> What you will do
Find every line in the records below that holds the word "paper", and copy it out.

> Extracted information

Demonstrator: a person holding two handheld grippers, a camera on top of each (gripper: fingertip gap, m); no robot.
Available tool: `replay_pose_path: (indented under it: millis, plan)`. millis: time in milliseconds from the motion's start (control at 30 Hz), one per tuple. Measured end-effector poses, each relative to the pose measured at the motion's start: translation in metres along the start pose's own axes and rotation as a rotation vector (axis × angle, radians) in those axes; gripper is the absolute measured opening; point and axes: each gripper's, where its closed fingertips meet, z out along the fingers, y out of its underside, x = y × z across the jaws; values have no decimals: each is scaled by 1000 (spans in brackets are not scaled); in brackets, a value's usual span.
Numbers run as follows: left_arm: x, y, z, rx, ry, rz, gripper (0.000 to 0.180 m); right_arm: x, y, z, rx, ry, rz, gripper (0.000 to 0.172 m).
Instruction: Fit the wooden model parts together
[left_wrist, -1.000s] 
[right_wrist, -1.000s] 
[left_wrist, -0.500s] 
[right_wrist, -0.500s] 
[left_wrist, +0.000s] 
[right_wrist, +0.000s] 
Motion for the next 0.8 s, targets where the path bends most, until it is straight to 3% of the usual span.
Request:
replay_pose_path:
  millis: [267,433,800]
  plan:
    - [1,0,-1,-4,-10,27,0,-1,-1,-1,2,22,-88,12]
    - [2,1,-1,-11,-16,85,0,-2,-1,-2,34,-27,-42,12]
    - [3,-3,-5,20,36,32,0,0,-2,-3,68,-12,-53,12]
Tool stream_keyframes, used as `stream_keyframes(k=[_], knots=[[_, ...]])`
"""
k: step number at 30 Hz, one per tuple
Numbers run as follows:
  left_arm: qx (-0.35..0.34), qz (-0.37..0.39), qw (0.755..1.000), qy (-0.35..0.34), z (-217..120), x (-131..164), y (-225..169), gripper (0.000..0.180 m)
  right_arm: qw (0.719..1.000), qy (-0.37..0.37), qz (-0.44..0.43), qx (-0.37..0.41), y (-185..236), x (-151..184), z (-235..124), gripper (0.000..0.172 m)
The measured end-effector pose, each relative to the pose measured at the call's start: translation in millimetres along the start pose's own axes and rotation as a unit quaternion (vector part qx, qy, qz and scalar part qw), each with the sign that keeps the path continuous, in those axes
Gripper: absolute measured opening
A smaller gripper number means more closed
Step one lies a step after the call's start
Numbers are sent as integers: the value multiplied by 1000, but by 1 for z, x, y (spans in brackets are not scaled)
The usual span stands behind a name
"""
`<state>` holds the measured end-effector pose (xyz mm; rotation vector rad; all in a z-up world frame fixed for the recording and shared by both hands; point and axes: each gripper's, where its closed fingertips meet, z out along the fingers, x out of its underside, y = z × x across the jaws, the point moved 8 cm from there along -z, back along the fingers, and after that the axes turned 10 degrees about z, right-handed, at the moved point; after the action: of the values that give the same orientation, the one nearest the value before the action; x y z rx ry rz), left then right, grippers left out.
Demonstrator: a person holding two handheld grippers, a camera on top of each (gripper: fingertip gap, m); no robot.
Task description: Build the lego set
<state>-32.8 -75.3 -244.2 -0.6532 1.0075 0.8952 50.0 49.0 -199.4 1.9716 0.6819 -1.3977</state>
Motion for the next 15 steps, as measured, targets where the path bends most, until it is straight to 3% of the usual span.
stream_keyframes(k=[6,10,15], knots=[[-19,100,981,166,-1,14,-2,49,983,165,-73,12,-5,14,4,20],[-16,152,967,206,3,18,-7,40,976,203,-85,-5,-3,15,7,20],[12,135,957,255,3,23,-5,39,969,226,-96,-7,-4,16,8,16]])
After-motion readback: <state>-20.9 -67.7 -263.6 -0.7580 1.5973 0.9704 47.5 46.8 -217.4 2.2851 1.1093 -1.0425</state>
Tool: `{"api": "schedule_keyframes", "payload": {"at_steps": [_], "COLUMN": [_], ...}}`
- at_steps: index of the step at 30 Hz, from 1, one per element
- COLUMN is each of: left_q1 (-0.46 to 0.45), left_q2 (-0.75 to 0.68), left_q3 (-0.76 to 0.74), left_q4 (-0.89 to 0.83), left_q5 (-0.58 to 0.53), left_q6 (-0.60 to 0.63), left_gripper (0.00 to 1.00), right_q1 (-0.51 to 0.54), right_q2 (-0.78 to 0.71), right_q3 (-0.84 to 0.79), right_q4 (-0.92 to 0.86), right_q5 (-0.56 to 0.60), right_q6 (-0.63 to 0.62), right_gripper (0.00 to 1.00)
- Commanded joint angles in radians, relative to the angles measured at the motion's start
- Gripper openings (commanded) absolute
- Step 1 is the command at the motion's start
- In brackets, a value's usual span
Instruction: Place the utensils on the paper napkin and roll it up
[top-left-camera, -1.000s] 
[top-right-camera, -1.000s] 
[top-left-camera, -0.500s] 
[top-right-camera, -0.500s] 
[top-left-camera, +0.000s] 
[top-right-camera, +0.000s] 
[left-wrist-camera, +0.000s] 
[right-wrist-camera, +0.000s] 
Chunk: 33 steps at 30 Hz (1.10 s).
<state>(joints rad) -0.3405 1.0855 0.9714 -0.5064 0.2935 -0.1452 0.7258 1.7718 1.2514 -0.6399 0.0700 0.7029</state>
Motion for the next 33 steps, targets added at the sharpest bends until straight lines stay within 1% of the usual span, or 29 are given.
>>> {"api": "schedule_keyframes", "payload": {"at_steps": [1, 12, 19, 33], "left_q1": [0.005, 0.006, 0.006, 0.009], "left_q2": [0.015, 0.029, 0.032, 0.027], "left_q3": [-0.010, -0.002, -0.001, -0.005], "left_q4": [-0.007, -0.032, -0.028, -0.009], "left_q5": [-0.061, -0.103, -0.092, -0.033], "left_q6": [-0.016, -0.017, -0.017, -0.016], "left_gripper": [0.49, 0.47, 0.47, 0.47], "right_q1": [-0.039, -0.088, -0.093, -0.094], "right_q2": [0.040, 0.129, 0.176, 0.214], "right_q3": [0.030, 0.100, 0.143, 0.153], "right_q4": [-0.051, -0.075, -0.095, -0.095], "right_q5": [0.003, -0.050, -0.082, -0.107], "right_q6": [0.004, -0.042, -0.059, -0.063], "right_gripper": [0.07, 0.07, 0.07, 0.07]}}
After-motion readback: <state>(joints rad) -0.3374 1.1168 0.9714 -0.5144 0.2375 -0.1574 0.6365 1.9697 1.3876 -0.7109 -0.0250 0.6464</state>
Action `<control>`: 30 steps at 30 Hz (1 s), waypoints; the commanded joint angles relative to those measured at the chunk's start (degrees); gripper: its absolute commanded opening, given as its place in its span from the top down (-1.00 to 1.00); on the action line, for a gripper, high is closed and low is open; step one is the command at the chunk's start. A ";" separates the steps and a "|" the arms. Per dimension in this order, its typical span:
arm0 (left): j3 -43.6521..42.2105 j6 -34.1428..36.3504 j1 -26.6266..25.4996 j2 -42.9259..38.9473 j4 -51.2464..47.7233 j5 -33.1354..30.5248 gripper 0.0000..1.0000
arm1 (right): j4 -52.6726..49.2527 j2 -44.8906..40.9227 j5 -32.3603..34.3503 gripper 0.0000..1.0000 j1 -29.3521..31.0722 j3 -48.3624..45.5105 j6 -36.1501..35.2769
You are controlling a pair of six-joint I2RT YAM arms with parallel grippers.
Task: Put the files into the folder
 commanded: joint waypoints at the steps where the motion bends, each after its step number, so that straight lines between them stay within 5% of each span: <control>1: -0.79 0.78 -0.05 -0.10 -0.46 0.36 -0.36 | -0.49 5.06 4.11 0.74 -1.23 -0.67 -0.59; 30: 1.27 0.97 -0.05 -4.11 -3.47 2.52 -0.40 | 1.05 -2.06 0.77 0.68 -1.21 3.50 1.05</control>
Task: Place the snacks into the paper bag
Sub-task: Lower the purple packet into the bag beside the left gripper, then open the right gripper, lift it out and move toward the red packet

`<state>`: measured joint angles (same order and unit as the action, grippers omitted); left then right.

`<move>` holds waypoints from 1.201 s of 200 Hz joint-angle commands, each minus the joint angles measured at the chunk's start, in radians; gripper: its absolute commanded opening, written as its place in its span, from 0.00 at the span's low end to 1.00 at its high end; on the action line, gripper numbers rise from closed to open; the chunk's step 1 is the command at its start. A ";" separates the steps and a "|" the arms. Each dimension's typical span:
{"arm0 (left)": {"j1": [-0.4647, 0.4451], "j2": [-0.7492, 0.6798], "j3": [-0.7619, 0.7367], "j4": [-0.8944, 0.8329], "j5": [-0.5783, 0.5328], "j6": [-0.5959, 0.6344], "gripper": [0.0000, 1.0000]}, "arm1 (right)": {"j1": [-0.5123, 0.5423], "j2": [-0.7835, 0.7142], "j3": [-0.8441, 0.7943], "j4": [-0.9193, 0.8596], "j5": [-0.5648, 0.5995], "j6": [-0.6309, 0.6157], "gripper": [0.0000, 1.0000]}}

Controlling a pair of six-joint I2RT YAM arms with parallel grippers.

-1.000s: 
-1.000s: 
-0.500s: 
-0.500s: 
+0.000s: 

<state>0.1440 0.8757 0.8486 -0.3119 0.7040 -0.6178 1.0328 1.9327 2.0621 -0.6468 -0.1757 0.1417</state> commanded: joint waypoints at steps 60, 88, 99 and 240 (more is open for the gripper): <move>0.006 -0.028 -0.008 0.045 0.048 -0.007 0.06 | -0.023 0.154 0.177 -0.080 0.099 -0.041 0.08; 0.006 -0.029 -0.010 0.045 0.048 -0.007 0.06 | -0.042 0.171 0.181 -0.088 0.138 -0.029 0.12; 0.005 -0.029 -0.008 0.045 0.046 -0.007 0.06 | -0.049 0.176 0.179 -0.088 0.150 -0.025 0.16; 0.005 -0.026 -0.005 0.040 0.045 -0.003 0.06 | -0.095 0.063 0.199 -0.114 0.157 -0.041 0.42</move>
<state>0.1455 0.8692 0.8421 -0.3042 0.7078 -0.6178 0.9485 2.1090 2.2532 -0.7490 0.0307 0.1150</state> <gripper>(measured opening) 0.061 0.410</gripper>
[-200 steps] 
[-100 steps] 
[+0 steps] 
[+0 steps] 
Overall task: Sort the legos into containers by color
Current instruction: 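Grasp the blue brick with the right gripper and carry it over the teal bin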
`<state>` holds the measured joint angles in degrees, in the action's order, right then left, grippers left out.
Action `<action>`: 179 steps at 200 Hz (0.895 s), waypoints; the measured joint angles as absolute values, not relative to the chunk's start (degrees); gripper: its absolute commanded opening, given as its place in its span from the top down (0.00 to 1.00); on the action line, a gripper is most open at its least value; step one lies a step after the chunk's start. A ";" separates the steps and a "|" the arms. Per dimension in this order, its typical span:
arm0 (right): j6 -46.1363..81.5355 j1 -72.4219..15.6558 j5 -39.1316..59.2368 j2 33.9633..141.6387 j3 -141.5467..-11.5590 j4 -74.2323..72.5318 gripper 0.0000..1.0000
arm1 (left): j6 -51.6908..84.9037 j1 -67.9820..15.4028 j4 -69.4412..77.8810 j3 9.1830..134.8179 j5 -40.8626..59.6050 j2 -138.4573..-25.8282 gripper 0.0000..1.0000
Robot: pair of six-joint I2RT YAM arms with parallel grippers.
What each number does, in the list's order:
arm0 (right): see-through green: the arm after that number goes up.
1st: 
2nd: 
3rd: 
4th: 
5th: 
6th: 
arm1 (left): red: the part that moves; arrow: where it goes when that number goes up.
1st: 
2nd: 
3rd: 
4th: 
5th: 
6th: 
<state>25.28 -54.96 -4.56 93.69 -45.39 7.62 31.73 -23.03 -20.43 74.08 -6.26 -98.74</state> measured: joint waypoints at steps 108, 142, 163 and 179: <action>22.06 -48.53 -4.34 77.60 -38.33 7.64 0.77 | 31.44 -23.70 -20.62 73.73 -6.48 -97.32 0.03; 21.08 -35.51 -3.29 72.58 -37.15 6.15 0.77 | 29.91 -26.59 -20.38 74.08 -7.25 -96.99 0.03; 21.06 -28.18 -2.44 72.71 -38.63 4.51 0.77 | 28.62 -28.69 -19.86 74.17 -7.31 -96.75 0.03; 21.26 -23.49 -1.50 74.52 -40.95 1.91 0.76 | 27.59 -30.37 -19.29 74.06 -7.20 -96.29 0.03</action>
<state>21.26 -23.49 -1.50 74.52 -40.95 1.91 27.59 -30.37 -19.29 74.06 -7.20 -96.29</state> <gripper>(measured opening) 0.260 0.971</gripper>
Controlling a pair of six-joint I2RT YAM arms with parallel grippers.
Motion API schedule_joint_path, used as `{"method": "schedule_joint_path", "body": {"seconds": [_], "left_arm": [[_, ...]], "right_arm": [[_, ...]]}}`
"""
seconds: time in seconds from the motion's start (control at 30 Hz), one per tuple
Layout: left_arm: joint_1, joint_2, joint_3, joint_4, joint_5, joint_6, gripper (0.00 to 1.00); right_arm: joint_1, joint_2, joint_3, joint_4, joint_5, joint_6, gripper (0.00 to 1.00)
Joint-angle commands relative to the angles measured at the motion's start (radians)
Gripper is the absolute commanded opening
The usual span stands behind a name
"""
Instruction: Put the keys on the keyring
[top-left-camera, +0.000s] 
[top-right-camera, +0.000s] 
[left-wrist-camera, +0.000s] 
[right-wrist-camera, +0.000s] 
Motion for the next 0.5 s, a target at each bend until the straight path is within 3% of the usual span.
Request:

> Output for this exercise
Instruction: Place the utensils on the paper napkin and roll it up
Task: Place the snacks into the paper bag

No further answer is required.